# REQUIRED WORK
Everything in the listing below from the line containing "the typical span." through the line containing "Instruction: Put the" must be repeated exactly; the remaining lines are not wanted.

# INFORMATION SUPPLIED
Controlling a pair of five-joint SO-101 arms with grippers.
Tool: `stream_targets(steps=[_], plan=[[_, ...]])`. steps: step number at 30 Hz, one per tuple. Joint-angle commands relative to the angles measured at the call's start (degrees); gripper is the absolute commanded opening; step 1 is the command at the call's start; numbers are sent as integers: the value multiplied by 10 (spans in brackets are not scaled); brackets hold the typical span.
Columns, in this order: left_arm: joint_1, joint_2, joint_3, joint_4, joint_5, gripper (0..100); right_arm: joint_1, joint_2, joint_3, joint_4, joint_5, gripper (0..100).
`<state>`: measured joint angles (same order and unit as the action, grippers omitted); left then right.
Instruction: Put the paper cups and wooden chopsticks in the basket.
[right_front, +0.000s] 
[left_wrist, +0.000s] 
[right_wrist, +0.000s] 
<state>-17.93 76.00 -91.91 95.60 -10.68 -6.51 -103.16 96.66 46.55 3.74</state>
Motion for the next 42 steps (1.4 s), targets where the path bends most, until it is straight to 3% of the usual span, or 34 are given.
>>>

# REPLY TO THE EXERCISE
Tool: `stream_targets(steps=[_], plan=[[_, ...]])`. steps: step number at 30 Hz, one per tuple. Joint-angle commands relative to the angles measured at the call's start (degrees); gripper is the absolute commanded opening; step 1 is the command at the call's start; numbers are sent as integers: the value multiplied by 10 (spans in brackets are not scaled); brackets hold the typical span.
Columns, in this order: left_arm: joint_1, joint_2, joint_3, joint_4, joint_5, gripper (0..100); right_arm: joint_1, joint_2, joint_3, joint_4, joint_5, gripper (0..100).
`<state>`: measured joint angles (same order and unit as the action, grippers omitted); left then right.
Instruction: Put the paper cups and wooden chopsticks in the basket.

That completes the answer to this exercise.